Aida Mahmudova (Aida Altay qızı Mahmudova) is an Azerbaijani artist. She is best known for being founder of YARAT Contemporary Art Space.

==Early life and education==
Mahmudova was born on 10 January 1982 in USSR. She is daughter to Nargiz Pashayeva and a niece of the vice president of Azerbaijan Mehriban Aliyeva. In 2006, she graduated from Central Saint Martins College of Art and Design in London with a BA Degree in Fine Art.

==Career==
In 2011, she founded YARAT, a not-for-profit contemporary art organisation based in Baku, Azerbaijan. Since 2012, Mahmudova has been Director of the Baku Museum of Modern Art. The same year she founded YAY Gallery, a social enterprise that is now operating as ARTIM Project Space. She works in installation, sculpture, and painting to capture forgotten and marginal corners of her rapidly modernising country. She has participated in exhibitions with other artists and her works have been exhibited internationally. In 2015, she had her first solo exhibition ‘Passing By’ in the US at the Leila Heller Gallery. Mahmudova's work has been shown at the 55th Venice Biennale for the group exhibition Love Me, Love Me Not (2013) and at the 56th Venice Biennale at the exhibition Vita Vitale curated by Artwise (2015). In 2021, her work was presented alongside others in the "Safar: Journey in the Middle East" exhibition by historian Farian Sabahi in Parma, Italy, showing the Middle East in the year before significant conflicts in the area began.

==Style==
Aida Mahmudova's works have been exhibited internationally and use various techniques and media. Despite a varied practice, the artist’s main focus remains her exploration of material as a tool for experimenting with and navigating the world she inhabits.
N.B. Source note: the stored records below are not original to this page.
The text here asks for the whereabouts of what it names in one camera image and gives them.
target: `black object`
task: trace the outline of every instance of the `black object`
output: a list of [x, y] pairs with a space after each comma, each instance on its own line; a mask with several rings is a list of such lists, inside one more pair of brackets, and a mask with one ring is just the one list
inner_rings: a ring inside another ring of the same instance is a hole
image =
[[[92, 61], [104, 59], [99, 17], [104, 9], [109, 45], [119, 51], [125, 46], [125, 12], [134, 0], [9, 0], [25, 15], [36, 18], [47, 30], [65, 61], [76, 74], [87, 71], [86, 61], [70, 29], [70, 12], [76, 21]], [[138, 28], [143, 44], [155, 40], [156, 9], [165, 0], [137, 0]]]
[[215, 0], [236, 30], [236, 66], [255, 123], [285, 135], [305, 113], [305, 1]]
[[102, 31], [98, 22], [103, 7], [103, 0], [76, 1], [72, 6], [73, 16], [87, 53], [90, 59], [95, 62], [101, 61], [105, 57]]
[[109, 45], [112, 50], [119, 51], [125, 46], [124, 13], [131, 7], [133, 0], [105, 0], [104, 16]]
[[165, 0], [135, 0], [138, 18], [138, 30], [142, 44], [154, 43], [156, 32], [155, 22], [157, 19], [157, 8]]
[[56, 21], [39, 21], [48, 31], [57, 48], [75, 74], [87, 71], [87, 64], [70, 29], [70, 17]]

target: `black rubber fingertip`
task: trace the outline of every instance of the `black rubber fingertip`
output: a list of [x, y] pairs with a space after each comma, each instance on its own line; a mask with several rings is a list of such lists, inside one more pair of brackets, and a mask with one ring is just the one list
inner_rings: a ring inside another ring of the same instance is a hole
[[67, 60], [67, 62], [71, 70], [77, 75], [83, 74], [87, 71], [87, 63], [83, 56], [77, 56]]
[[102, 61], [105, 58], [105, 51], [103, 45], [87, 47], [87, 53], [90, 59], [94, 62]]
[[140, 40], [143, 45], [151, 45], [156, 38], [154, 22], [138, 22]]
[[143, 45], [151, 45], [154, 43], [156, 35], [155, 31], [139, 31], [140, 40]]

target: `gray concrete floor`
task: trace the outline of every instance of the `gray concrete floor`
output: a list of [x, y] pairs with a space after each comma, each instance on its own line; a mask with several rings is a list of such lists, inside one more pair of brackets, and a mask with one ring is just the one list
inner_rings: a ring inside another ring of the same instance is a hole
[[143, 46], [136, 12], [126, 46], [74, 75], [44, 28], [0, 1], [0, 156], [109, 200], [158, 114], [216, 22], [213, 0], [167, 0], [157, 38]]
Early on in her work, Mahmudova developed a curiosity towards material, which manifested itself through experimentation with light, color, and matter in her landscapes and semi-abstract canvases. As her paintings became increasingly more layered, the artist expanded her practice into the three-dimensional, applying the same approach to sculpture and creating environments both emotive and intense. She continually mixes layer upon layer of diverse material, such as paper, clay, paint, cement, stone, and, more recently, epoxy resin and untreated marble.

Mahmudova’s artworks a use thick, high contrast palat to create energetic, colourful paintings, seldom applying bright tones. Her ‘Rambling Vine, 2015’ demonstrates her use of thick, dry layer of pigment to create the rough texture. She tends to tone down the bright colour like typical yellow to be macaroon yellow mixed with pickle green and grey.

This mixture of colour is cohesive to her paint brushes, bold and yet non-systematic or formulated. It could be interpreted as struggling against rules. In ’The Neighbours’ and ‘The Fountain’, she does not limit herself to using thick textures to express herself. She would use wet, low contrast, dripping liquid paints through the heights of canvas to express a sense of melancholy. Both textured and loose-formed artworks suggested the same idea, Aida do not want to limit her paintings so that most of her works cannot find a clear-cut outline of objects. “Memory is the material of my work.” – Aida Mahmudova often applied this brief but very precise analysis on her art pieces.”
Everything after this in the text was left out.